TASK BRIEF: Make an exact copy of every record that follows.

[EXTRACTED INFORMATION Boundary: Start]

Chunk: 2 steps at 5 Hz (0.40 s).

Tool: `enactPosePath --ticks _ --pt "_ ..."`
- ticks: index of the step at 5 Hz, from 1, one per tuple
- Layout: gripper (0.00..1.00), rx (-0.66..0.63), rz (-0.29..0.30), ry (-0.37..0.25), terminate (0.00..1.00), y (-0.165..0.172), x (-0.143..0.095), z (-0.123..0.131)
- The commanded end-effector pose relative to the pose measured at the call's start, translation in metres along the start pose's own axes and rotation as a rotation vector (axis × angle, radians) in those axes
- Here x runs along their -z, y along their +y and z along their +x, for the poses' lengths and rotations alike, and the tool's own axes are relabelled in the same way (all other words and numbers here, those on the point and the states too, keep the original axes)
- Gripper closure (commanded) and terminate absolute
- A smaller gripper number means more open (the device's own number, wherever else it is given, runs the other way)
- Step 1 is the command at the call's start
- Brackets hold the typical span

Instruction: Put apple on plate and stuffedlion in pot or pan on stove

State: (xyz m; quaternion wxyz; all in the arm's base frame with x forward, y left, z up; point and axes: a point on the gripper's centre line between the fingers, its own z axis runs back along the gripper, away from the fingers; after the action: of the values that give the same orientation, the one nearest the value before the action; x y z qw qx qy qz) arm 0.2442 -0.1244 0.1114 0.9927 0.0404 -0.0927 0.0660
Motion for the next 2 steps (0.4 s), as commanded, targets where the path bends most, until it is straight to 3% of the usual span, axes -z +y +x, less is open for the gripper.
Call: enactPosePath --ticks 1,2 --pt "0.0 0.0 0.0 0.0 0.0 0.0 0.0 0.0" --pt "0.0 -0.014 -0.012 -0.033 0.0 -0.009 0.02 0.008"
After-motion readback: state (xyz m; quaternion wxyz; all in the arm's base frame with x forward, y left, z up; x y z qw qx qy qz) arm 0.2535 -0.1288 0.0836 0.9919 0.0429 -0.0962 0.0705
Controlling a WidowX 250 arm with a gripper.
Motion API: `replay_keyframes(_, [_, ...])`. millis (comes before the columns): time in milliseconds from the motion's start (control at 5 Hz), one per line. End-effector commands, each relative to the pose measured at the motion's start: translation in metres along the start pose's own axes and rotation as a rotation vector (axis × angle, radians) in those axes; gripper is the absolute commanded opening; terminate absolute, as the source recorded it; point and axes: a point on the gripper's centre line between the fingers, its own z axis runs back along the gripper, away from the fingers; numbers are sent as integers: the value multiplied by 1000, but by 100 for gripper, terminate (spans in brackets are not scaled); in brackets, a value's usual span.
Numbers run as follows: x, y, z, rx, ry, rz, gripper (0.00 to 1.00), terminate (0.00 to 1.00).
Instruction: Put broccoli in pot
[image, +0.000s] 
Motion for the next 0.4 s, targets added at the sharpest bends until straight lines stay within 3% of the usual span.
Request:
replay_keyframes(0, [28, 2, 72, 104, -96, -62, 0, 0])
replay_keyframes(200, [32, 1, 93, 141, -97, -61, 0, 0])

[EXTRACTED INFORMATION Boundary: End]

SOLUTION FOR THIS TASK:
Chunk: 2 steps at 5 Hz (0.40 s).

Tool: `enactPosePath --ticks _ --pt "_ ..."`
- ticks: index of the step at 5 Hz, from 1, one per tuple
- Layout: gripper (0.00..1.00), rx (-0.66..0.63), rz (-0.29..0.30), ry (-0.37..0.25), terminate (0.00..1.00), y (-0.165..0.172), x (-0.143..0.095), z (-0.123..0.131)
- The commanded end-effector pose relative to the pose measured at the call's start, translation in metres along the start pose's own axes and rotation as a rotation vector (axis × angle, radians) in those axes
- Here x runs along their -z, y along their +y and z along their +x, for the poses' lengths and rotations alike, and the tool's own axes are relabelled in the same way (all other words and numbers here, those on the point and the states too, keep the original axes)
- Gripper closure (commanded) and terminate absolute
- A smaller gripper number means more open (the device's own number, wherever else it is given, runs the other way)
- Step 1 is the command at the call's start
- Brackets hold the typical span

Instruction: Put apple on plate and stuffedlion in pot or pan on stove

State: (xyz m; quaternion wxyz; all in the arm's base frame with x forward, y left, z up; point and axes: a point on the gripper's centre line between the fingers, its own z axis runs back along the gripper, away from the fingers; after the action: of the values that give the same orientation, the one nearest the value before the action; x y z qw qx qy qz) arm 0.2442 -0.1244 0.1114 0.9927 0.0404 -0.0927 0.0660
Motion for the next 2 steps (0.4 s), as commanded, targets where the path bends most, until it is straight to 3% of the usual span, axes -z +y +x, less is open for the gripper.
Call: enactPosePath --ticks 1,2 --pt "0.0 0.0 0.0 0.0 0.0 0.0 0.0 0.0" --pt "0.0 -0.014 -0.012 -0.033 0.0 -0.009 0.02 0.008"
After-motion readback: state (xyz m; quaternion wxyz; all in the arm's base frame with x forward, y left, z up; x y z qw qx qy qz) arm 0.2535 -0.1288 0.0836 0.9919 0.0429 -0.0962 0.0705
Controlling a WidowX 250 arm with a gripper.
Motion API: `replay_keyframes(_, [_, ...])`. millis (comes before the columns): time in milliseconds from the motion's start (control at 5 Hz), one per line. End-effector commands, each relative to the pose measured at the motion's start: translation in metres along the start pose's own axes and rotation as a rotation vector (axis × angle, radians) in those axes; gripper is the absolute commanded opening; terminate absolute, as the source recorded it; point and axes: a point on the gripper's centre line between the fingers, its own z axis runs back along the gripper, away from the fingers; numbers are sent as integers: the value multiplied by 1000, but by 100 for gripper, terminate (spans in brackets are not scaled); in brackets, a value's usual span.
Numbers run as follows: x, y, z, rx, ry, rz, gripper (0.00 to 1.00), terminate (0.00 to 1.00).
Instruction: Put broccoli in pot
[image, +0.000s] 
Motion for the next 0.4 s, targets added at the sharpest bends until straight lines stay within 3% of the usual span.
Request:
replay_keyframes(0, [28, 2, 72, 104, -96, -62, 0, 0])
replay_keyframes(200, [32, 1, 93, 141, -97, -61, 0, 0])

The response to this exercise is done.